I studied ballet throughout grade school and modern dance in my undergraduate studies. Through a study of modern dance I learned the luscious freedom of connecting with the floor and my center of gravity. It was this knowledge that proved most successful for the slow and languid manic pixie dream girl vibe that Magic Gardens ascribed. Playing “Wandering Star” by Portishead in that dark, dive-y Chinatown womb room of a space…*chef’s kiss*. Magic Gardens closed it’s doors at the end of 2015. Viva Las Vegas writes extensively about this club in her book The Gospel if you are curious to learn more.

And now to return to my thread with Annie Sprinkle and ecosexuality.
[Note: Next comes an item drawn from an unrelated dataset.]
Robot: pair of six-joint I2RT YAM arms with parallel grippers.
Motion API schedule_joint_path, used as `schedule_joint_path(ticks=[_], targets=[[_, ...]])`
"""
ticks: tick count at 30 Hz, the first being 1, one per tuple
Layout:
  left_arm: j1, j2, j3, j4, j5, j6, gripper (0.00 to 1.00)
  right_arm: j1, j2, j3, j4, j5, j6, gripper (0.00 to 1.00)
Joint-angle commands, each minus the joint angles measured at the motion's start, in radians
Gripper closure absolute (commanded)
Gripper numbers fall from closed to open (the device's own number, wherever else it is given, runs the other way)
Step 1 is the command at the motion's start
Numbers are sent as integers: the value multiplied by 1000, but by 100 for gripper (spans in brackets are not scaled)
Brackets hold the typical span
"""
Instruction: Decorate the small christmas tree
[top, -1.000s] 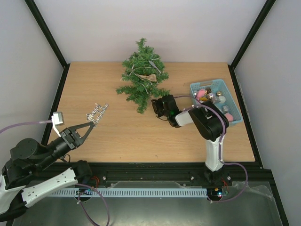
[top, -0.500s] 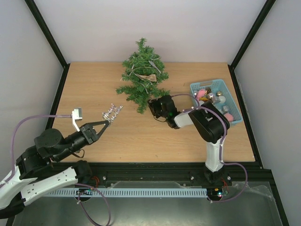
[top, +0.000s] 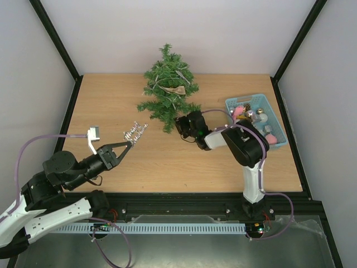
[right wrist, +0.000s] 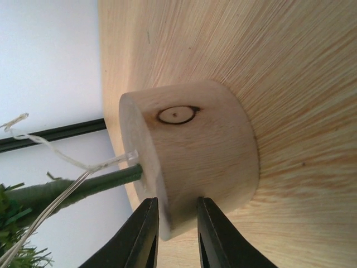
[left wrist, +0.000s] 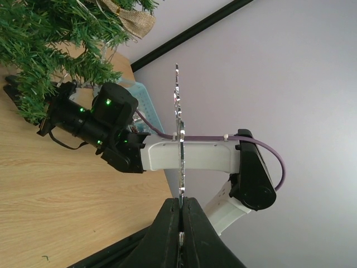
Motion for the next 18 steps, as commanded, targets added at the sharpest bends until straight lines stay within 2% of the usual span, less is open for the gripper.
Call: schedule_joint_path(ticks=[1,18], targets=[[-5,4,10,14,0,14,98,-25,33,29,-23,-1,-21,78],[-5,79,9,41,14,36,98,-135,108,214,-116,-105,-132,75]])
Annie Sprinkle. The body. Performance. Delight. Pleasure. The erotic. The great erotic encounter with Mother Earth: our first mother, our first lover. We are expressions of the earth in human animal form. Annie’s work has appeared and reappeared in my creative awareness on and off for over 20 years now. For me, she is also like a mother, nurturing freedom from sexual shame. I love that her work exists in the world. It enriches my reality.

Around the same time that I met Annie Sprinkle, I lived in North Portland and was invited to be part of these small, 15-20 person performance nights at the home of an artist couple I knew who lived down the street. I would compose these small 1 or 2 song solo dance numbers with tracks by Edith Piaf, Le Tigre, and so on. I danced in my tights, panties, and a top - gliding, rolling, bending, and crawling across the floor, blending my love for modern dance with slowww sensuality and deadpan humor. One of the hosts, Christopher, commented to me after one of these performances that the way I danced reminded him “that we are all animals.” I loved that. Again, I was being seen in a way that I had not had words for at the time. A piece of my creative purpose and expression was being perceived and reflected back to me.

Some things I know: We are all animals, and I wish to experience pleasure via the realms of erotic expression through movement and energetic exchange on stage, as well as through delightful conversation and kinship with the root and soil bound earthlings of this planet. I believed when I started stripping, and still hold the belief, that everyone deserves access to consensual expressions of pleasure. Pleasure is one of my currencies for connection.       

There is so much more to be shared within these intersecting topics, and I do plan to write more…but it is time to let these stories marinate for a spell.